§ **TASK DIRECTIONS**:
Your response is a verbatim copy of the listing, stripped of its images.

§ **GIVEN INFORMATION**:

* * * * *

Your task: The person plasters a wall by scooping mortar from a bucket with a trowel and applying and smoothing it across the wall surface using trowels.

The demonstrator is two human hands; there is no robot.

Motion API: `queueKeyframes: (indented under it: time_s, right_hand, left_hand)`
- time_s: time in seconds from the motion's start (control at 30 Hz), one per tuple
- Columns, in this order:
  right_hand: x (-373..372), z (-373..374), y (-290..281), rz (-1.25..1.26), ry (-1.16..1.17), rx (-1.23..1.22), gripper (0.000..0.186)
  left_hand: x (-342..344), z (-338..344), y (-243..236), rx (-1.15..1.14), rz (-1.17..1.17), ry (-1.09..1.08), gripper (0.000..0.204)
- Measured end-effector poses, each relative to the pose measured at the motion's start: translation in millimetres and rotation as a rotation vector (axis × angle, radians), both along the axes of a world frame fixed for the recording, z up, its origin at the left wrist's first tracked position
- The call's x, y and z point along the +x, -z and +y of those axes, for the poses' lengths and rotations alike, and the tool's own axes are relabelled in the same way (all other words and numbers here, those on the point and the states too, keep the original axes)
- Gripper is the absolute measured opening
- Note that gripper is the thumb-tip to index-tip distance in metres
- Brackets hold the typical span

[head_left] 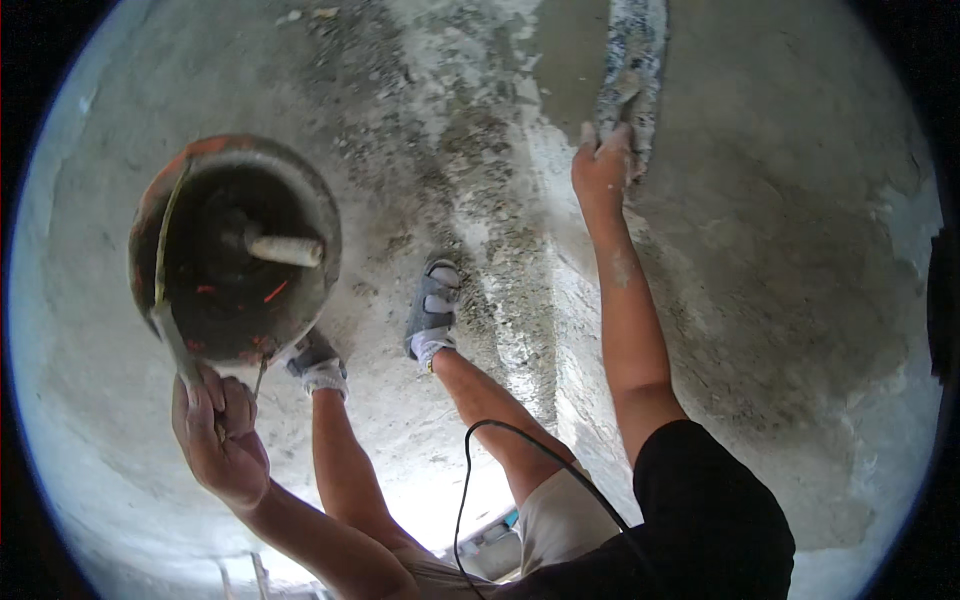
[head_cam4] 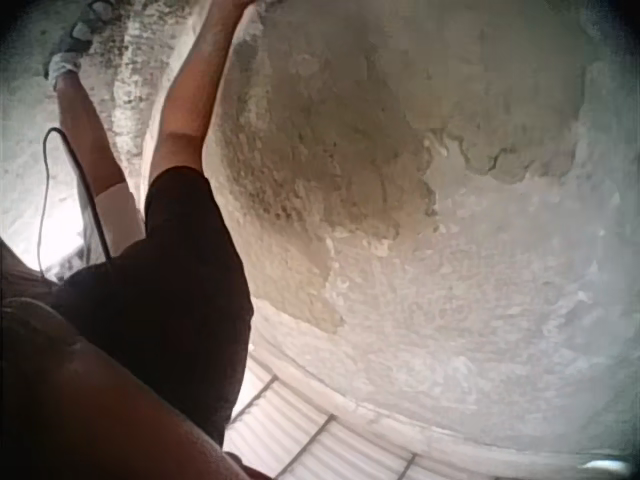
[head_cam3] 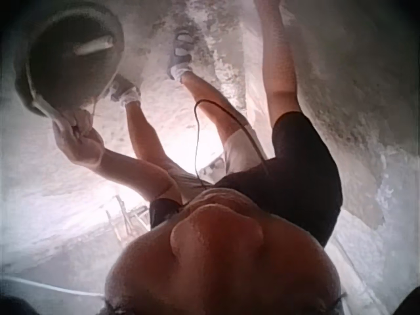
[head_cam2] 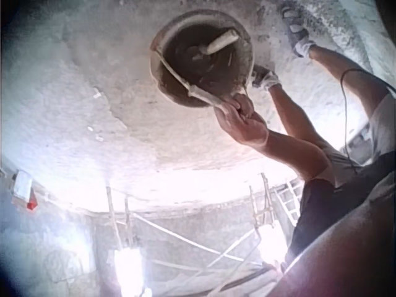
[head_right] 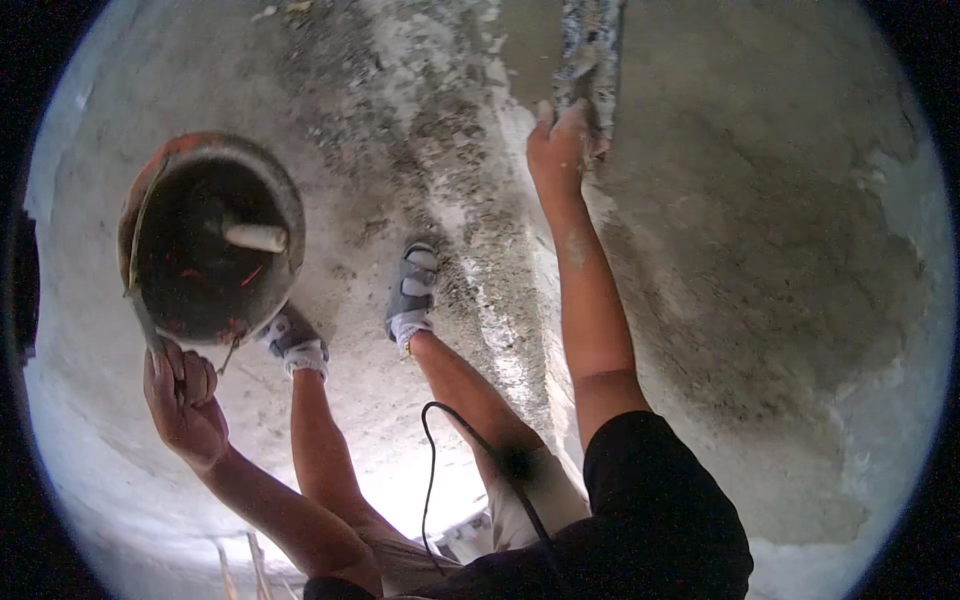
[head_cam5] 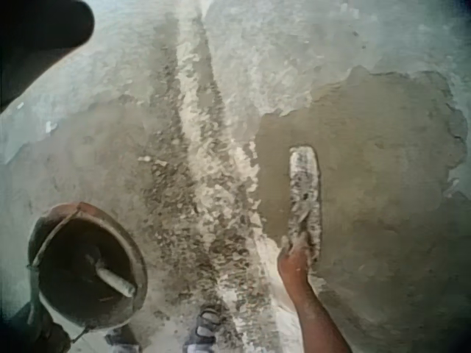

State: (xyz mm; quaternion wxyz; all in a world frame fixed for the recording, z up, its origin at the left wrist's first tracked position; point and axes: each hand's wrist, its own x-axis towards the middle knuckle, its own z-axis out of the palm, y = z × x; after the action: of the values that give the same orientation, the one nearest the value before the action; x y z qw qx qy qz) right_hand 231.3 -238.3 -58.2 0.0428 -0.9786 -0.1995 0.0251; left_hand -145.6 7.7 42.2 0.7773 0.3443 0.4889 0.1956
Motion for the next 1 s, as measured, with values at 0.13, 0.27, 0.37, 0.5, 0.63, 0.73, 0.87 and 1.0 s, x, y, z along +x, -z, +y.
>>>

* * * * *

§ **ANSWER**:
Your task: The person plasters a wall by scooping mortar from a bucket with a trowel and applying and smoothing it across the wall surface using trowels.

The demonstrator is two human hands; there is no robot.

Motion API: `queueKeyframes: (indented under it: time_s, right_hand, left_hand)`
- time_s: time in seconds from the motion's start (control at 30 Hz), one per tuple
- Columns, in this order:
  right_hand: x (-373..372), z (-373..374), y (-290..281), rz (-1.25..1.26), ry (-1.16..1.17), rx (-1.23..1.22), gripper (0.000..0.186)
  left_hand: x (-342..344), z (-338..344), y (-243..236), rx (-1.15..1.14), rz (-1.17..1.17), ry (-1.09..1.08), gripper (0.000..0.204)
- Measured end-effector poses, each relative to the pose measured at the motion's start: translation in millimetres and rotation as a rotation vector (axis × angle, radians), both along the axes of a world frame fixed for the recording, z up, its origin at the left wrist's first tracked position
- The call's x, y and z point along the +x, -z and +y of those axes, for the poses' lengths and rotations alike, and the tool's own axes are relabelled in the same way (all other words and numbers here, those on the point and the states too, keep the original axes)
- Gripper is the absolute measured opening
- Note that gripper is the thumb-tip to index-tip distance in metres
- Brackets hold the typical span

[head_left] 
[head_cam4] 
[head_cam3] 
[head_cam2] 
[head_right] 
[head_cam5] 

State: (xyz mm; quaternion wxyz; all in a world frame fixed for the recording, z up, its origin at the left wrist's first tracked position; point and axes: each hand's wrist, its own x-axis towards the middle knuckle, its own z-axis out of the palm, y = z × x; after the action: of the values that give the same orientation, the one nearest the value before the action; x y z qw qx qy qz) right_hand 231.3 -238.3 -58.2 0.0428 -0.9786 -0.1995 0.0251; left_hand -145.6 7.7 42.2 0.7773 0.3443 0.4889 0.1956
Motion for the next 1 s, as measured, with values at 0.13, 0.27, 0.37, 0.5, 0.63, 0.73, 0.87 and 1.0 s, x, y, z along +x, -z, +y.
>>>

Nothing further is required of the output.